Benefits of basil: the therapeutic powers of aromatics
Source of beta carotene, one of the best allies of your tan, this diuretic plant stimulates the liver and helps to fight insomnia and menstrual pain. These are just a few benefits of basil. The large basil or sweet basil (Ocimum basilicum) is an annual herbaceous plant from the mint family and there are about 150 varieties.

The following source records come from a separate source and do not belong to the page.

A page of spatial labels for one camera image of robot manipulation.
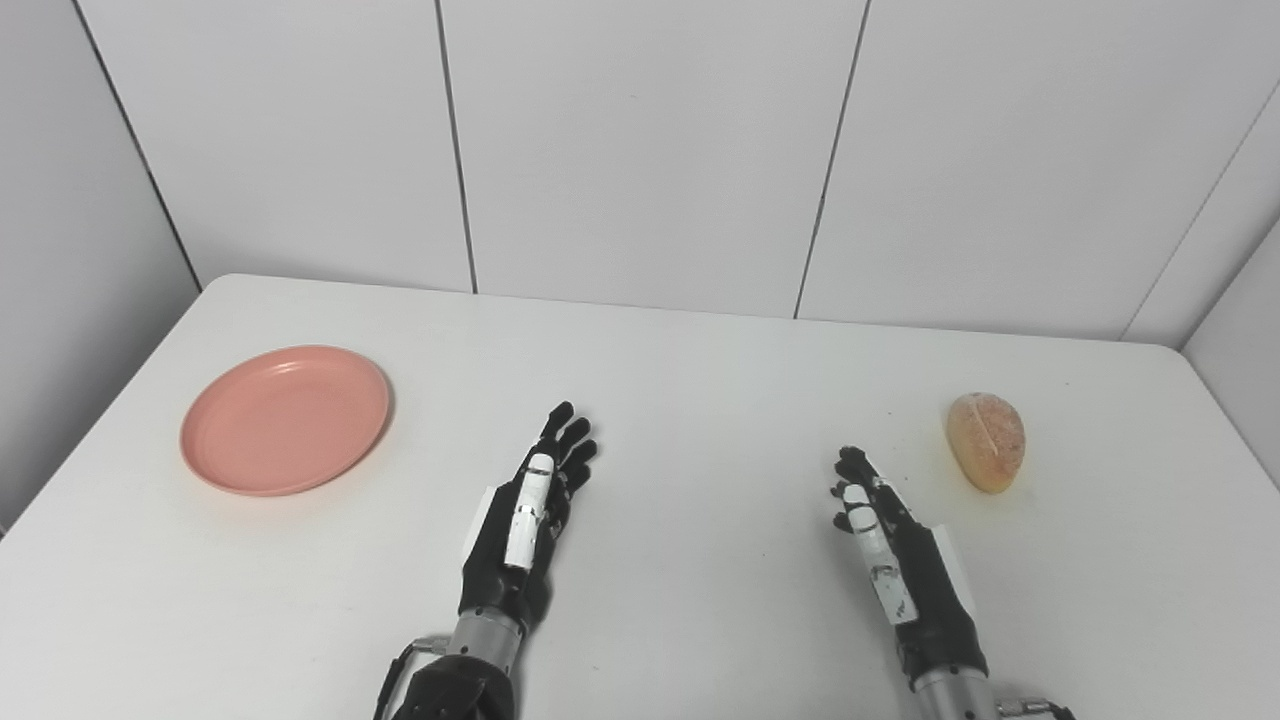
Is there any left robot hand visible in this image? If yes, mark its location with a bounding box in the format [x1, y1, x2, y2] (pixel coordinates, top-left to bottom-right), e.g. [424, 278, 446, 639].
[458, 402, 599, 634]

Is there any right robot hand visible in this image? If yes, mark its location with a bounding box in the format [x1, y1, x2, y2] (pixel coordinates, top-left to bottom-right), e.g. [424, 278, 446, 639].
[831, 446, 989, 681]

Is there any bread roll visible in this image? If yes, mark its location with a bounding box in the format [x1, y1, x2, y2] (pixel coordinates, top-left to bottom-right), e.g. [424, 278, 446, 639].
[946, 392, 1027, 494]

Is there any pink plate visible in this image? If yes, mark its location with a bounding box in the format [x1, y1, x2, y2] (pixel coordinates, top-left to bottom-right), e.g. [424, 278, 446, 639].
[180, 345, 392, 497]

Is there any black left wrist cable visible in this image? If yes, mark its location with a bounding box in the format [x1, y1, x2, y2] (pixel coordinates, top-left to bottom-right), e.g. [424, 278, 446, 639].
[372, 634, 449, 720]

Basil originates from the Middle East, India and the Mediterranean region, but is now planted around the world. In India, basil is a sacred plant and is widely planted in temples where it is known by the name of tulsi. This was also a symbolic blueprint for the ancient Greeks and Romans who believed that it contained powers of reconciliation. In northern Europe and Haiti it is associated with love. Today there is no Greek village where the sweet scent of basil, also known as greek basil, is not in the air.
The benefits of basil
Basil’s aroma and flavor come from the anethole oil that is also one of the main constituents of anise. The component estragole, also found in tarragon, eucalyptol and eugenol are also part of cloves and linalool that also exists in lavender. Hence the strong and almost inhibiting aroma of basil. It is a good source of beta-carotene, which is vitamin A in yellow vegetables and fruits. It also has calcium and vitamin C.
It’s a general body tonic and a digestive disinfectant. Appetizer, stimulates the liver, is diuretic and refreshing. It is also used to relieve inflammation of the bronchi, intestinal gas, dizziness, nervous insomnia, gastric spasms and memory loss.
Studies on this plant indicate that it is a stabilizer of blood glucose levels and can be used to control diabetes. When applied to the skin, however, it can cause allergies on the most sensitive complexions. According to the America Cancer Society, a diet rich in vitamin A can decrease the risk of some types of cancer.
Benefits of basil tea
In the form of tea, basil relieves nervous headaches and helps to regulate the menstrual cycle. When diluted in water with a few drops and inhaled, its essential oil can be used to treat chronic bronchitis and sinusitis. When diluted in sweet almond oil or olive oil, it can be used in massages to relieve rheumatic pain and inflammation of the joints.
Basil in cuisine
Traditional Italian cuisine is almost unthinkable without basil, where it is the main component of pesto. Widely used to season pasta dishes, salads, fish, cereals, meat, mushrooms, pizzas, sausages, sauces and eggs. It goes very well with fresh cheese.
Basil is also used in the manufacture of liqueurs. When dry, you can add vinegar or olive oil to give it a flavor. To preserve its aroma better, it is preferable to use it raw, chopped or ground. You can substitute thyme, savory or rosemary.
Basil in your garden
Basil is a beautiful ornamental plant, in addition to being good with vegetables from vegetables, blending very well with tomato. Planted in alternating rows, it protects it from insects and diseases, improving its flavor and stimulating its growth. It is also a good way to keep flies, mosquitoes and fruit flies away.
For this, it is very useful to place a vase of basil on the table when eating outdoors. However, it is advisable to raise the top of the plant so that it grows more robust and forms small shrubs. Some varieties give beautiful indoor plants. However, it goes poorly with the rue, perhaps because it is very bitter and the basil is sweet.